For those who are familiar with all things comics, it probably was no surprise that when Iron Man came out in 2008 it made a lot of money at the box office (almost $600 million worldwide). But when you look at it from the general movie goer point of view – an audience that had barely heard of the character – it really was a surprise.
But looking back now it seems kind of obvious it would become a success. And now we have the sequel, again starring Robert Downey Jr. as Tony Stark a.k.a Iron Man, who is irresistibly charming as ever. This time the titular iron clad hero has to deal with a villain from his father's past, the Russian scientist Ivan Vanko (Mickey Rourke) who's seeking revenge for the death of his father (there's a lot more to it but it's never really explained all that well).
Back for another go around is Gwyneth Paltrow as Tony's faithful assistant Pepper Potts and his army friend Rhodey (being played by Don Cheadle this time instead of Terrence Howard). New to the fold is Sam Rockwell (a very welcome addition to the cast) as Tony's rival arms dealer who wants to make "Iron Man look like an antique," and Scarlett Johansson as the mysterious Natasha Romanoff who first appears on the sign to handle legal issues but soon becomes more involved.

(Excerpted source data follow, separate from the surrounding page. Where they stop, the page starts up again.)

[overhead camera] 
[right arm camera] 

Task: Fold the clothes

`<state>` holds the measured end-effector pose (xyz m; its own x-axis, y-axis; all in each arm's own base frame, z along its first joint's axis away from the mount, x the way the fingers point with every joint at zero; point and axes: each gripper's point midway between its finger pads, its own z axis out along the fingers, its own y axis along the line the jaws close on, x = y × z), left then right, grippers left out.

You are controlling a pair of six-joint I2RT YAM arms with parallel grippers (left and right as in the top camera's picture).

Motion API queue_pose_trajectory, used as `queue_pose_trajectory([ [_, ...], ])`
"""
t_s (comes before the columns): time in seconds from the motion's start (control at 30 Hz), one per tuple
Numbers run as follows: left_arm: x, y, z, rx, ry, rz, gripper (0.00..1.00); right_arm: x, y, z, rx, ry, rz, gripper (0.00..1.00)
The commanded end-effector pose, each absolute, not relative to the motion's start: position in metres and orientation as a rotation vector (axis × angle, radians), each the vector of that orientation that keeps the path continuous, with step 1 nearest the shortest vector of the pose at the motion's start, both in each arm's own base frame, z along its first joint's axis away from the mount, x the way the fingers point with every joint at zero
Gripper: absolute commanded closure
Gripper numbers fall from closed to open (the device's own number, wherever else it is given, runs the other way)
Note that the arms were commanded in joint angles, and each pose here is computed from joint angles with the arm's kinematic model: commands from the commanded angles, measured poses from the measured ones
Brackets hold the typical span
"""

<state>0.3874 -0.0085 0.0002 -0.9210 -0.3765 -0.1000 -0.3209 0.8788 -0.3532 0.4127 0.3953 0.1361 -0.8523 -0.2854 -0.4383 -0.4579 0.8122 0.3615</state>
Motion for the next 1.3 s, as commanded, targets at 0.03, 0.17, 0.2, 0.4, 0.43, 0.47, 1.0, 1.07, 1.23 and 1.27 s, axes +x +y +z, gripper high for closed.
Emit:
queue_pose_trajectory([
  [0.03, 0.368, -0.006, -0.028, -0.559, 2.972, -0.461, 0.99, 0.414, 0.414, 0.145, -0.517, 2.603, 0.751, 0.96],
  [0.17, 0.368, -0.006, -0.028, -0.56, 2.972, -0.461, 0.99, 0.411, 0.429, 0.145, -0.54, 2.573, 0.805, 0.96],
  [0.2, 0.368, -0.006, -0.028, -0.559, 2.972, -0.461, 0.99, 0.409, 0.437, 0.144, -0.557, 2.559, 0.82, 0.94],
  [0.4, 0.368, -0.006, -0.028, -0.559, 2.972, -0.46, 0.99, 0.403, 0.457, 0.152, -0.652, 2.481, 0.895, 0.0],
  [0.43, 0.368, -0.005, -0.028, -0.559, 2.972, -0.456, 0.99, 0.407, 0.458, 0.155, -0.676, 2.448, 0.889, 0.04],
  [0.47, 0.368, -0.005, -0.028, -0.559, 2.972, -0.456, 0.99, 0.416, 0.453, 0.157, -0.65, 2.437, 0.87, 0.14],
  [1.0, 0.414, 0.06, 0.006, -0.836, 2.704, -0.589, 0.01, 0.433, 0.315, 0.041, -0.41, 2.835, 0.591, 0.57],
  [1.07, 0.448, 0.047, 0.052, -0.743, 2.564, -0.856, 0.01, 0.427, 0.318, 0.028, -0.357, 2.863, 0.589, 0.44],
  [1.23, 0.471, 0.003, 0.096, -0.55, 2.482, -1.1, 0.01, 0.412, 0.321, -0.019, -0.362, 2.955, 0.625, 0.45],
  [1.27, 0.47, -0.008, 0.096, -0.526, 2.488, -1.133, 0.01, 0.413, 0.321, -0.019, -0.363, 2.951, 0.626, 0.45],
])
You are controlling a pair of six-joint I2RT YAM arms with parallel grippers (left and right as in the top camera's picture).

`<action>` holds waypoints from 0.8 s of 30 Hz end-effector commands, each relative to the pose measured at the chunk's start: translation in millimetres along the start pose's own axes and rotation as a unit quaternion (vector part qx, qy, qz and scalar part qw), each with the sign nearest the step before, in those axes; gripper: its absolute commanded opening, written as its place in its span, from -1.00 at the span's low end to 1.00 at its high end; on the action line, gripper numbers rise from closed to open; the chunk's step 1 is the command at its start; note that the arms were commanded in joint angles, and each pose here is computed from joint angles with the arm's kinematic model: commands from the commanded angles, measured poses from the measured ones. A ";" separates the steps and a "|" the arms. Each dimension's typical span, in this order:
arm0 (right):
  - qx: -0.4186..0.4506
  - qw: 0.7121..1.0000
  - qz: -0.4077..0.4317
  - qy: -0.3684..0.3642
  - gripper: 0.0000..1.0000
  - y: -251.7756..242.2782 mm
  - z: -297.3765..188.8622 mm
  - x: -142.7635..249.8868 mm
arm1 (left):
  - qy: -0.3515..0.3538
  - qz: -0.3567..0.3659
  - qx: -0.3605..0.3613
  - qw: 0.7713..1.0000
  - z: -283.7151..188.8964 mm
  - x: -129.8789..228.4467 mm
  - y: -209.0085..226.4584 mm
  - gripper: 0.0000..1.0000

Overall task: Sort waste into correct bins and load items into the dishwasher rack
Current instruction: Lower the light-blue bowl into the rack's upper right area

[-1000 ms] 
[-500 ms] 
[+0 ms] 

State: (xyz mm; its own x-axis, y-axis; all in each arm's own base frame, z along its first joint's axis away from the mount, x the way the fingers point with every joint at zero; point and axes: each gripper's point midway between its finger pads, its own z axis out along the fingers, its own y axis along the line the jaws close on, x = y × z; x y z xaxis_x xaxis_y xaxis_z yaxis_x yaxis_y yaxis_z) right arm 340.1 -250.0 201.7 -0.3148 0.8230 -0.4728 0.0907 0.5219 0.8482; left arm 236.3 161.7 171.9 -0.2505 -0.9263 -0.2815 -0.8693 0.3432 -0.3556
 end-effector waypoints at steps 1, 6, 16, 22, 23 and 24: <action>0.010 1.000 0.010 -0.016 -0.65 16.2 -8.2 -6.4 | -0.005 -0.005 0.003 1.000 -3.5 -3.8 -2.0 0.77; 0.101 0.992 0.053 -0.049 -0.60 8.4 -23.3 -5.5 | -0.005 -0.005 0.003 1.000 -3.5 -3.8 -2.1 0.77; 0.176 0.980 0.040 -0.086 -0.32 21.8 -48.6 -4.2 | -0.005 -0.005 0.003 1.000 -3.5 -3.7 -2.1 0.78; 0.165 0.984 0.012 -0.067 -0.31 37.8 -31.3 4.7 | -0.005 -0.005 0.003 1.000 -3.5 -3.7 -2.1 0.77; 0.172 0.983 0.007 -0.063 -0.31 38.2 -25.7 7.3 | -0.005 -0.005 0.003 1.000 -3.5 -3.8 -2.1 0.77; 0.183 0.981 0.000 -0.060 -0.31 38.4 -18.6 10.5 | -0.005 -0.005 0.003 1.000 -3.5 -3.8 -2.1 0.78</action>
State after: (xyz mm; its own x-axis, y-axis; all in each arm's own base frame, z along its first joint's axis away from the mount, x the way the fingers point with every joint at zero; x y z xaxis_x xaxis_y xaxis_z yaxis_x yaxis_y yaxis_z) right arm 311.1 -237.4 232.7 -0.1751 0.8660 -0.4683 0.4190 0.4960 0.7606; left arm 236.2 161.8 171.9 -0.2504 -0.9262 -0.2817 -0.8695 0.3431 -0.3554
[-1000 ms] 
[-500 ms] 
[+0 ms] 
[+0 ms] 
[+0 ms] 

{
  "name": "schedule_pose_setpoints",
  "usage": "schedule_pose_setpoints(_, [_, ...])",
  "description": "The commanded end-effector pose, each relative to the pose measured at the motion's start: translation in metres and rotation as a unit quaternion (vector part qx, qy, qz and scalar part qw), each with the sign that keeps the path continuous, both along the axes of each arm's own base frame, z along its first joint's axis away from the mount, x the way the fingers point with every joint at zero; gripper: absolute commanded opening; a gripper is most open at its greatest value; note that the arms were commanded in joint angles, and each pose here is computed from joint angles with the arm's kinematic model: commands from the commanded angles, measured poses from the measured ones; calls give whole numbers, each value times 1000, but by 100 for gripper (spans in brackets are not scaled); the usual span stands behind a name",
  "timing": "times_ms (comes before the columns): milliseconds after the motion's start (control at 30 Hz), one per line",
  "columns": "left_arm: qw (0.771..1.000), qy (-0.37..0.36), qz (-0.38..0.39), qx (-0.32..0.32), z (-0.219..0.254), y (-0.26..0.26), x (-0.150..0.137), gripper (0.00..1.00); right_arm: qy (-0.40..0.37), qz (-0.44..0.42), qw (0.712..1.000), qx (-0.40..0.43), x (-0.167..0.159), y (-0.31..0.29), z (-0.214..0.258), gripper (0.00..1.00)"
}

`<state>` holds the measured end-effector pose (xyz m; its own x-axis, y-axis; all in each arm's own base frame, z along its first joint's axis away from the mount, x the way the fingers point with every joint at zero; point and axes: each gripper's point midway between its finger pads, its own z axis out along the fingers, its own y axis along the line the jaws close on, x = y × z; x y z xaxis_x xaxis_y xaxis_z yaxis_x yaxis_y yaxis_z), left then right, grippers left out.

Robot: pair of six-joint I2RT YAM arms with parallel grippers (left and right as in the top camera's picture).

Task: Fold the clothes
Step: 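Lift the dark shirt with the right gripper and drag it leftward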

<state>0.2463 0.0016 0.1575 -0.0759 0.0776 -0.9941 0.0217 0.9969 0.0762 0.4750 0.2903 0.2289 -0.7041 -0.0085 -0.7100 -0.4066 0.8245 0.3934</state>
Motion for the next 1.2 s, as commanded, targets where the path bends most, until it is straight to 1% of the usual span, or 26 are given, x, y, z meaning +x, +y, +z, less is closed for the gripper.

The main question on people's mind going in to Iron Man 2 is if it's better than the first one. Well, if you come to it looking for an improvement on the action that, let's face it, was lacking in the first one, then you'll come away very satisfied. Director Jon Favreau has indeed learned from his first Iron Man outing when it comes to the action sequences as there's more to be found here that's done in a far more cohesive, imaginative fashion.
In particular a sequence on a Monaco race track involving the Russian villain (superbly and fascinatingly played by Rourke), a couple of electrically charged whips and a lot of metal carnage flying around the place. This is just one of many of stand-out action sequences that are peculiar and captivating to watch.
However, where the sequel surpasses its predecessor on the action side of things, it falls below with its story. The first one had more room to breathe, not being hindered by the pressures of setting up Marvel films to come. The sequel feels rather trapped in pointing to what's to come. Now that may work very well now when movies like Thor, Captain America (FYI, stay to the end of the credits for an extra scene that teases one of those two movies) and the big team-up movie The Avengers are still dots on the horizon. But looking at it on its own terms and the first one plays a lot better as its own entity than this.
A huge worry going into Iron Man 2 is that the roster of characters might threaten to have too much limelight all to their own and subsequently the movie will lack focus. Thankfully that's not the case for the most part, although that's not to say it doesn't happen at all. Like I said, there's too much focus on setting up The Avengers and other high anticipated Marvel movies, but there's also one too many characters. Johansson's Natasha Romanoff in particular sticks out as rather tacked on, with Johansson seemingly only there to be eye-candy for the males watching who most likely will make up the majority of the audience anyway.
Out with some character focus troubles (which, admittedly, are minor in the overall scheme of things), there's also some plot points and paths the film goes down, especially in the second half of the film, that take focus away from what the film should be about. A plot point involving Tony's father, although well played by Downey Jr. and others involved, feels a bit forced and contrived. Sometimes it even felt as if it weren't part of the same movie.
What was probably most disappointing about Iron Man 2 is the build-up towards the obligatory action showdown at the end not lasting anywhere near as long as it should. And not only that but just when most of the action up until then had been imaginative and unique (not just from the first movie but from others in the comic book movie genre) it falls back into almost an identical scenario to the end of the first film. One could argue that sequence lasted way too long with two Transformer-esque robots hitting each other relentlessly and thus the similar sequence this time around being shorter is a blessing and not a hindrance. However, I felt disappointing both that it didn't last long enough and that it too closely resembled the first film's final confrontation.
Overall, though, the positives outweigh the negatives. There may be a lack of focus in parts, more characters than there needs to be and an ending that doesn't satisfy the build-up to it. But there's plenty of quality action to be found here, a pace that whips along and, of course, there's always the charming presence of Downey Jr. to carry any scenes that may not work otherwise. The aim of any movie sequel, but especially a superhero one, should always be to improve on the first one. Unfortunately this sequel takes a step back but thankfully not too far.